[Opening Supplied information section]

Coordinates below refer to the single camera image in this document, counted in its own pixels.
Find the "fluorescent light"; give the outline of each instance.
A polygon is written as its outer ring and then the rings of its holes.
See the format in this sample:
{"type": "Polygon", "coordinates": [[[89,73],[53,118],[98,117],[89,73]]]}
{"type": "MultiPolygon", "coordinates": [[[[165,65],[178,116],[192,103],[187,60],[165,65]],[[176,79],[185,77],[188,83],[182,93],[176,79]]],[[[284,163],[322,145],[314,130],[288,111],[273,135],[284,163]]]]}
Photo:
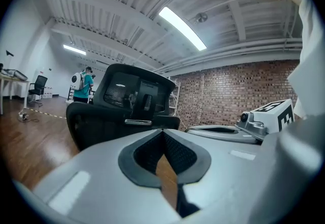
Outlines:
{"type": "Polygon", "coordinates": [[[194,31],[168,7],[164,7],[159,15],[184,34],[184,36],[188,38],[199,51],[207,48],[197,34],[194,33],[194,31]]]}
{"type": "Polygon", "coordinates": [[[67,45],[63,45],[63,48],[67,49],[67,50],[78,52],[78,53],[83,54],[83,55],[86,55],[85,51],[81,51],[81,50],[78,50],[76,48],[73,48],[73,47],[70,47],[70,46],[67,46],[67,45]]]}

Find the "red brick wall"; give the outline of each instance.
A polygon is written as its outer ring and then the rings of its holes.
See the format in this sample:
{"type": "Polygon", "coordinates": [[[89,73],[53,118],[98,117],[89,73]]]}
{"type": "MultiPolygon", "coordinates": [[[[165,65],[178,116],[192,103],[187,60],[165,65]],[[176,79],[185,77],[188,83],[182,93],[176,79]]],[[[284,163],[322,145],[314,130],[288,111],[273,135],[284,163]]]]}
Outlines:
{"type": "Polygon", "coordinates": [[[297,96],[287,78],[297,60],[253,62],[173,77],[181,82],[178,113],[187,126],[233,125],[243,111],[297,96]]]}

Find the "ceiling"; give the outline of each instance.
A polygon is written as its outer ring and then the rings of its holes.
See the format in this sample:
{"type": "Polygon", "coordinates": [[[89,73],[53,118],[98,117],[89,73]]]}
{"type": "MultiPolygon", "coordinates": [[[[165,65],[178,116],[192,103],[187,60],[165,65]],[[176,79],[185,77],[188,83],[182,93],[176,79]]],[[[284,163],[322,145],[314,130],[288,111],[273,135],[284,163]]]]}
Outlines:
{"type": "Polygon", "coordinates": [[[299,58],[298,7],[287,0],[45,0],[53,36],[87,51],[84,64],[112,63],[176,75],[248,61],[299,58]],[[198,51],[159,17],[180,16],[207,46],[198,51]],[[196,21],[204,12],[206,22],[196,21]]]}

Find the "ceiling pipe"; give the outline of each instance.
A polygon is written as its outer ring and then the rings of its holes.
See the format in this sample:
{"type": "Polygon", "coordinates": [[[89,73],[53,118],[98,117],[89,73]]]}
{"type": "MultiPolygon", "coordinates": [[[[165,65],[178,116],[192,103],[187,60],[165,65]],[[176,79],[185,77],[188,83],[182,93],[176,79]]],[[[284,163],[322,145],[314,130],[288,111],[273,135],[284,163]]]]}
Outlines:
{"type": "Polygon", "coordinates": [[[299,60],[300,51],[290,51],[283,52],[282,50],[270,50],[262,53],[256,52],[255,54],[248,55],[236,55],[234,57],[226,57],[221,59],[215,59],[208,61],[206,63],[200,63],[194,66],[188,66],[180,68],[178,70],[173,70],[170,72],[162,73],[164,77],[181,75],[196,71],[202,71],[207,69],[219,68],[224,66],[239,65],[249,62],[259,62],[259,61],[274,61],[274,60],[284,60],[293,59],[299,60]]]}
{"type": "MultiPolygon", "coordinates": [[[[287,44],[286,45],[286,48],[294,48],[294,47],[302,48],[302,44],[287,44]]],[[[195,65],[195,64],[198,64],[198,63],[210,61],[211,59],[214,59],[214,58],[225,57],[226,55],[247,54],[250,51],[257,51],[257,52],[262,51],[262,50],[268,50],[269,51],[270,49],[283,50],[283,44],[267,45],[267,46],[256,46],[256,47],[251,47],[251,48],[245,48],[245,49],[238,49],[238,50],[233,50],[233,51],[228,51],[228,52],[216,53],[216,54],[212,54],[212,55],[209,55],[209,56],[206,56],[206,57],[202,57],[201,59],[197,59],[197,60],[194,60],[194,61],[183,62],[181,64],[175,65],[175,66],[170,67],[170,68],[168,68],[166,70],[163,70],[161,72],[175,70],[175,69],[178,69],[178,68],[184,67],[184,66],[195,65]]]]}
{"type": "Polygon", "coordinates": [[[250,46],[255,46],[255,45],[276,44],[276,43],[284,44],[285,40],[287,40],[288,43],[292,43],[292,42],[301,43],[302,42],[301,38],[290,38],[290,39],[284,38],[284,39],[257,40],[257,41],[252,41],[252,42],[234,44],[234,45],[214,49],[214,50],[211,50],[211,51],[204,51],[204,52],[201,52],[201,53],[199,53],[197,55],[193,55],[193,56],[190,56],[188,58],[183,58],[183,59],[177,60],[175,62],[172,62],[171,64],[164,65],[164,66],[160,67],[159,69],[154,70],[154,72],[158,73],[158,72],[161,72],[161,71],[165,71],[167,68],[172,67],[174,65],[178,65],[180,63],[183,63],[183,62],[186,62],[186,61],[189,61],[189,60],[193,60],[193,59],[196,59],[196,58],[201,58],[201,57],[211,55],[211,54],[214,54],[214,53],[220,53],[220,52],[225,52],[225,51],[229,51],[229,50],[233,50],[233,49],[238,49],[238,48],[241,48],[241,47],[250,47],[250,46]]]}
{"type": "MultiPolygon", "coordinates": [[[[281,51],[282,52],[282,49],[271,49],[271,50],[263,50],[263,51],[250,51],[250,52],[247,52],[247,53],[245,53],[245,55],[246,54],[255,54],[255,53],[266,53],[266,52],[276,52],[276,51],[281,51]]],[[[290,52],[300,52],[300,50],[289,50],[290,52]]],[[[227,57],[236,57],[236,56],[241,56],[241,55],[243,55],[243,54],[241,54],[241,53],[238,53],[238,54],[227,54],[227,55],[224,55],[224,56],[222,56],[222,57],[219,57],[219,58],[217,58],[217,59],[210,59],[209,61],[215,61],[215,60],[218,60],[218,59],[220,59],[220,58],[227,58],[227,57]]],[[[193,66],[193,65],[197,65],[197,64],[192,64],[192,65],[187,65],[187,66],[184,66],[185,68],[186,67],[190,67],[190,66],[193,66]]],[[[162,72],[162,75],[164,74],[164,73],[169,73],[169,72],[173,72],[174,70],[168,70],[168,71],[166,71],[166,72],[162,72]]]]}
{"type": "MultiPolygon", "coordinates": [[[[294,48],[294,47],[302,48],[302,44],[289,44],[289,45],[286,45],[286,48],[294,48]]],[[[245,48],[245,49],[238,49],[238,50],[233,50],[233,51],[227,51],[227,52],[212,54],[212,55],[209,55],[209,56],[201,58],[201,59],[197,59],[197,60],[194,60],[194,61],[188,61],[188,62],[182,63],[181,65],[178,65],[178,66],[175,66],[175,67],[187,66],[188,64],[197,64],[197,63],[200,63],[200,62],[209,61],[209,60],[211,60],[212,58],[215,58],[215,57],[223,57],[224,55],[228,55],[228,54],[237,54],[237,53],[246,54],[248,51],[268,50],[268,49],[272,49],[272,48],[281,48],[281,50],[283,51],[283,45],[282,44],[268,45],[268,46],[256,46],[256,47],[250,47],[250,48],[245,48]]]]}

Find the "office chair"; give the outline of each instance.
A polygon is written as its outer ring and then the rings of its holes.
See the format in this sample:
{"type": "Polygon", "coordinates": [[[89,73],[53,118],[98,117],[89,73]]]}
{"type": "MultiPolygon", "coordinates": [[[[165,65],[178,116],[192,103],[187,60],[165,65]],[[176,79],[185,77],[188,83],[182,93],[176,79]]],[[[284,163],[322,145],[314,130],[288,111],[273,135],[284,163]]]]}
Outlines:
{"type": "Polygon", "coordinates": [[[70,133],[79,150],[101,142],[152,129],[178,129],[169,116],[169,96],[175,84],[142,68],[110,65],[93,96],[93,105],[67,107],[70,133]]]}
{"type": "Polygon", "coordinates": [[[31,83],[31,85],[34,85],[34,89],[30,89],[28,91],[28,94],[32,95],[32,100],[30,102],[28,102],[28,103],[35,102],[35,103],[37,103],[39,105],[39,107],[43,105],[41,102],[36,101],[35,98],[36,98],[36,95],[39,95],[40,96],[39,100],[42,99],[42,95],[44,94],[44,88],[45,88],[46,81],[47,81],[46,77],[38,75],[35,83],[31,83]]]}

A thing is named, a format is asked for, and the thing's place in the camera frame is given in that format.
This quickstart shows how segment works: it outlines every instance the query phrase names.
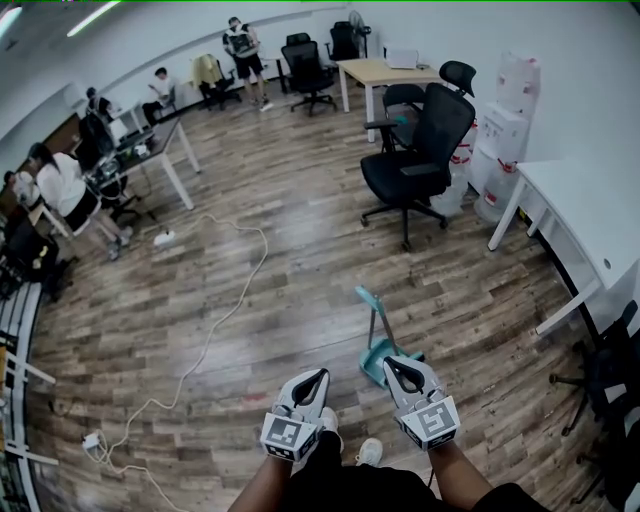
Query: table
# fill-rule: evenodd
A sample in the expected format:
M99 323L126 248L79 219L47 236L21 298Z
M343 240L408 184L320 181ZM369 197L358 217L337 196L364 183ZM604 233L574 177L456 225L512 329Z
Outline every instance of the table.
M167 148L169 147L169 144L177 133L178 137L180 137L180 141L182 142L182 146L184 147L184 151L187 154L187 158L189 159L189 162L193 167L193 170L197 173L199 173L201 170L200 164L198 163L198 160L196 159L196 156L193 152L193 148L191 147L191 144L189 144L187 135L184 133L184 129L182 128L182 124L180 123L180 119L175 118L165 123L158 124L153 127L153 131L157 142L151 150L151 153L143 158L136 157L125 161L123 164L123 168L118 173L118 175L114 176L113 179L107 182L101 183L101 187L115 182L121 176L132 174L140 166L140 164L150 162L156 158L159 158L164 171L167 173L167 176L169 177L169 180L173 185L173 188L176 189L176 192L180 196L180 199L182 199L185 207L187 208L187 210L193 210L193 201L191 201L191 197L189 197L189 194L185 190L182 181L180 181L180 178L178 177L167 155Z
M425 84L441 81L440 75L432 68L426 69L393 69L382 59L353 59L337 61L340 72L340 92L342 106L349 112L349 96L347 94L347 74L364 85L364 97L367 106L367 122L374 121L373 87L376 85ZM375 140L375 130L368 130L369 142Z
M112 112L111 117L113 117L114 119L118 119L120 117L123 117L125 114L129 114L131 116L131 119L133 120L133 124L135 124L138 131L142 133L143 132L142 124L140 124L140 120L138 119L138 114L136 113L136 110L139 107L140 107L140 101L136 101L133 105L131 105L128 108L123 108L116 112Z
M615 181L607 179L602 169L590 169L577 160L527 162L517 167L520 177L489 249L498 247L525 190L531 188L540 194L545 209L527 234L533 236L543 218L551 215L550 221L562 225L595 274L578 295L536 328L542 335L598 290L613 287L638 261L637 216L630 214L633 206L616 193Z
M268 55L267 57L262 58L262 60L274 60L276 62L278 78L280 79L280 90L282 91L282 94L287 94L289 91L287 90L287 81L282 71L282 59L284 59L283 55Z

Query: black office chair
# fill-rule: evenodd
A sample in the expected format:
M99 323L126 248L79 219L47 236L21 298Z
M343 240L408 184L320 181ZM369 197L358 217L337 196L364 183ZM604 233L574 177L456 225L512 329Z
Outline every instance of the black office chair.
M228 100L236 100L238 103L242 103L242 98L240 97L240 95L236 91L229 90L229 88L236 82L236 78L233 75L235 69L232 69L229 72L231 78L227 78L226 76L224 76L224 73L222 73L222 66L220 66L220 61L218 60L217 62L218 69L220 69L220 73L222 74L222 78L214 84L214 87L211 87L211 84L209 84L208 82L202 82L198 86L200 92L202 93L202 97L204 98L204 103L207 107L207 110L211 110L210 99L213 99L215 103L218 104L218 108L220 108L220 110L224 110L224 103Z
M637 311L638 305L632 300L622 316L594 340L595 351L589 352L584 341L573 345L573 351L582 355L582 378L559 377L555 373L549 375L551 384L569 384L585 390L573 420L562 429L563 436L568 436L576 427L589 402L596 421L617 417L618 411L609 403L606 389L624 384L628 392L640 395L640 339L631 340L627 331Z
M576 458L577 464L590 462L599 468L599 472L587 489L575 498L571 498L572 505L581 505L604 480L604 487L598 492L600 497L606 496L607 501L616 510L636 510L629 503L631 495L640 484L640 420L637 417L638 405L628 407L628 410L615 421L604 443L596 442L590 453L580 453Z
M473 95L471 81L476 74L476 70L469 64L450 60L440 66L440 78L445 82L456 87L456 92L461 96L468 94ZM417 103L422 103L424 96L423 90L415 84L398 84L391 85L387 88L382 97L385 114L387 119L394 121L389 110L396 105L407 105L413 110L419 111ZM416 121L409 119L408 123L395 122L380 126L382 136L382 151L395 151L396 144L405 149L410 149L413 142L413 130L415 130Z
M433 211L429 198L442 194L451 185L449 160L473 123L476 111L461 94L444 85L431 83L424 94L423 111L413 132L412 150L378 153L360 161L369 188L385 203L362 214L363 226L367 217L390 210L402 210L404 241L408 251L409 210L421 212L440 220L447 227L447 219ZM365 123L365 129L384 128L396 123L384 120Z
M294 46L296 44L308 43L311 41L311 37L306 32L299 32L297 34L291 34L287 36L287 46Z
M309 116L312 116L313 107L317 103L332 105L334 111L338 109L329 94L318 94L323 89L333 85L331 74L323 69L320 64L318 43L309 41L293 46L283 46L282 55L284 55L291 69L291 76L289 77L291 89L301 94L310 94L301 102L293 105L291 112L300 105L309 105Z
M413 131L416 129L419 114L422 112L423 101L424 89L418 85L396 84L387 87L382 96L384 113L387 119L395 121L397 124L389 128L389 136L383 136L382 138L383 153L395 151L396 144L405 149L411 148ZM397 120L397 116L400 114L406 118L406 122L403 123Z
M337 21L329 31L333 41L333 51L325 43L329 58L333 61L359 59L360 50L353 42L353 27L348 21Z

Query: person
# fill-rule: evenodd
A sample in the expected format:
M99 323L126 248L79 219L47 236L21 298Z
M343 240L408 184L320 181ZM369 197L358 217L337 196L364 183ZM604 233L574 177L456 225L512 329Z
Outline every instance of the person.
M98 117L103 119L107 124L113 121L111 116L113 112L113 105L107 98L98 96L94 87L87 89L87 98L89 103L87 104L87 115L90 113L97 114Z
M147 119L149 126L155 126L158 124L158 121L155 118L155 113L158 110L162 110L169 106L171 103L171 89L175 87L173 78L169 77L166 68L158 68L155 75L158 78L158 82L156 85L149 84L149 89L154 92L156 99L155 101L144 103L142 105L142 111L144 112L144 117Z
M40 204L40 190L33 181L33 177L26 171L19 173L7 171L4 174L4 184L11 188L18 198L18 202L33 210Z
M256 76L258 92L260 93L260 111L264 112L273 107L264 91L262 79L262 63L258 56L260 43L256 31L248 23L242 23L235 16L229 19L229 30L222 36L224 51L233 57L238 70L238 78L244 80L244 89L252 105L258 106L258 99L253 94L251 85L251 70Z
M546 511L516 484L493 488L454 441L428 452L442 501L415 473L379 468L377 439L364 442L355 466L342 466L338 418L328 407L321 418L325 430L304 468L291 476L291 462L268 456L229 512Z
M120 229L101 210L100 200L82 179L78 161L64 153L52 155L44 144L37 142L29 151L29 164L37 172L36 181L42 198L64 217L73 235L89 228L89 239L107 251L109 259L117 259L120 247L129 245L133 230L130 227ZM107 237L108 244L99 232Z

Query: man standing
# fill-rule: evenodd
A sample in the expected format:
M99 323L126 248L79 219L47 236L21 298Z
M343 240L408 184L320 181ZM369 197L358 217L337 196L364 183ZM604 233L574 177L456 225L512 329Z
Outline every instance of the man standing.
M264 80L262 79L262 63L258 57L260 43L256 31L248 23L241 23L235 16L229 19L229 30L222 37L224 51L233 57L238 70L238 78L244 80L244 88L252 105L258 105L258 99L253 94L251 87L251 70L256 76L258 91L260 93L260 111L264 112L273 107L264 92Z

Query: teal dustpan
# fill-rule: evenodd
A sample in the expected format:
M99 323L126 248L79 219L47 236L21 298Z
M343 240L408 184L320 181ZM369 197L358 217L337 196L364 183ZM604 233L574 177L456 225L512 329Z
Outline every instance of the teal dustpan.
M369 341L367 342L367 349L360 353L360 368L366 373L373 382L378 386L387 389L387 382L382 369L382 362L387 356L405 356L411 359L417 359L419 361L424 360L424 354L422 352L416 352L415 354L407 354L404 350L398 348L393 333L391 332L391 326L387 321L387 316L382 306L382 301L371 295L364 287L356 286L356 292L360 297L371 306L371 322L369 324ZM373 330L376 323L376 313L380 315L382 319L382 325L387 333L386 338L376 340L373 342Z

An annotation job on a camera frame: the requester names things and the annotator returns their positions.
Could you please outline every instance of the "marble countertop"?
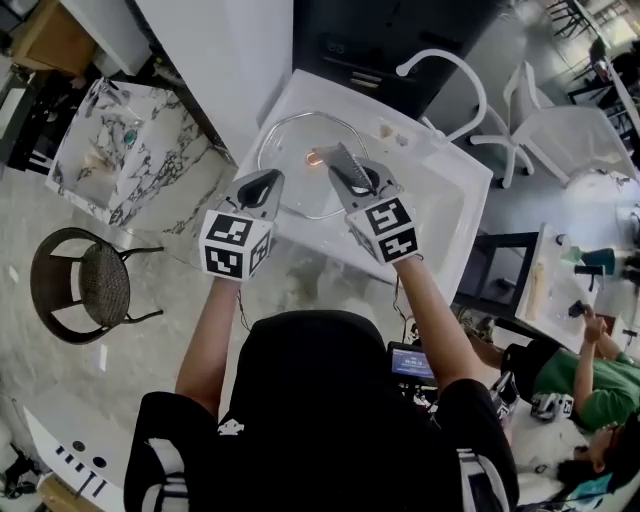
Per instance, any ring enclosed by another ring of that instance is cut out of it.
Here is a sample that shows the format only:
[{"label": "marble countertop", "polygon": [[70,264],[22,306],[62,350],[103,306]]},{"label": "marble countertop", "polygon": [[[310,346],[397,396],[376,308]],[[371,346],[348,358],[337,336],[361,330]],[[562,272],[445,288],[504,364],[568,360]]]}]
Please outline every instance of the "marble countertop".
[{"label": "marble countertop", "polygon": [[[78,108],[47,186],[106,224],[179,232],[218,190],[218,155],[174,92],[114,82],[130,95],[128,104],[119,106],[101,94],[91,106],[89,98],[101,83],[96,81]],[[168,197],[174,190],[175,197]],[[160,197],[163,205],[154,204],[160,219],[144,215],[136,223]]]}]

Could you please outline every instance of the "white countertop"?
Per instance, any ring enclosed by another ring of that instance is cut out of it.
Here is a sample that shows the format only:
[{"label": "white countertop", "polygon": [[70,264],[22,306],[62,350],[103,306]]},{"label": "white countertop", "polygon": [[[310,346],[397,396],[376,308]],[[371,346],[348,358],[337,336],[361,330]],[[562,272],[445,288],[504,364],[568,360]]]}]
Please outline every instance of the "white countertop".
[{"label": "white countertop", "polygon": [[[419,218],[416,224],[420,223],[421,252],[441,293],[451,302],[476,237],[492,172],[454,144],[440,143],[431,130],[394,109],[296,70],[236,178],[257,170],[258,150],[272,126],[309,111],[324,112],[351,125],[362,137],[369,158],[387,165],[398,182],[416,194],[413,202]],[[281,208],[276,226],[278,236],[342,260],[383,281],[396,280],[391,265],[381,266],[357,245],[348,232],[344,214],[310,221]]]},{"label": "white countertop", "polygon": [[[575,275],[575,264],[561,260],[571,247],[571,241],[564,235],[562,246],[558,245],[559,234],[550,225],[542,224],[515,317],[577,353],[582,346],[584,320],[582,317],[570,318],[567,310],[577,300],[593,306],[599,283],[596,281],[593,291],[589,292],[591,276]],[[537,266],[541,270],[538,270],[539,284],[534,287]],[[538,294],[537,306],[532,302],[535,294]]]}]

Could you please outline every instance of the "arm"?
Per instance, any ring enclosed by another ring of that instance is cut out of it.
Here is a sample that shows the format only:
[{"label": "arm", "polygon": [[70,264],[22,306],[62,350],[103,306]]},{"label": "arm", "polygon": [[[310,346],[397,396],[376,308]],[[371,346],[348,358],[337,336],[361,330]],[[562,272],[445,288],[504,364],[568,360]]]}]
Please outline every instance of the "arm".
[{"label": "arm", "polygon": [[[585,321],[587,319],[595,318],[595,313],[593,312],[593,308],[588,304],[585,305]],[[609,359],[611,361],[615,361],[620,352],[620,347],[616,345],[616,342],[611,339],[604,330],[600,333],[600,337],[597,341],[597,350],[600,351],[603,359]]]},{"label": "arm", "polygon": [[176,393],[218,416],[236,295],[240,283],[216,278],[182,361]]},{"label": "arm", "polygon": [[481,378],[481,363],[424,263],[412,256],[395,264],[418,324],[422,350],[440,391],[457,380]]},{"label": "arm", "polygon": [[593,358],[596,344],[584,341],[580,349],[580,361],[573,381],[573,400],[578,414],[582,413],[587,398],[593,393]]},{"label": "arm", "polygon": [[573,400],[578,414],[582,414],[584,404],[593,393],[593,359],[596,345],[606,329],[604,319],[597,318],[590,306],[586,306],[585,309],[584,341],[573,381]]}]

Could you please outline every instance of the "white table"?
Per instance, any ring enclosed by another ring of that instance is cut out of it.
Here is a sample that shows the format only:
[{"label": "white table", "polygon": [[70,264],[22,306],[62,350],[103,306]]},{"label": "white table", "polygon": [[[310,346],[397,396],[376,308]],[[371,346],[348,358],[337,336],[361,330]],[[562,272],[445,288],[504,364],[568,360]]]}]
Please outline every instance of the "white table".
[{"label": "white table", "polygon": [[515,317],[577,353],[582,345],[584,320],[569,318],[567,310],[578,299],[593,305],[599,285],[594,283],[589,292],[591,276],[574,275],[573,265],[562,261],[571,241],[564,235],[562,246],[558,245],[559,234],[549,224],[542,224]]}]

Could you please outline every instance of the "hand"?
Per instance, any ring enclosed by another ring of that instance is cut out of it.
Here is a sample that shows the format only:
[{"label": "hand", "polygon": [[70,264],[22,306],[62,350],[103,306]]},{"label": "hand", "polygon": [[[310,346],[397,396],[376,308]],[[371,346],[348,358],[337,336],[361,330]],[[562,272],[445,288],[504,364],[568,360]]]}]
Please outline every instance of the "hand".
[{"label": "hand", "polygon": [[607,324],[604,318],[599,318],[595,315],[593,308],[588,304],[585,304],[584,309],[584,321],[586,324],[584,341],[587,343],[597,343],[606,330]]}]

[Closing Supplied information section]

Match on "Could" and report each line of the data above that has it.

_Result_
Could you please outline every instance of the "marble countertop"?
Could you please outline every instance of the "white countertop"?
Could you please outline every instance of the "arm"?
Could you please outline every instance of the "white table"?
Could you please outline every instance of the "hand"?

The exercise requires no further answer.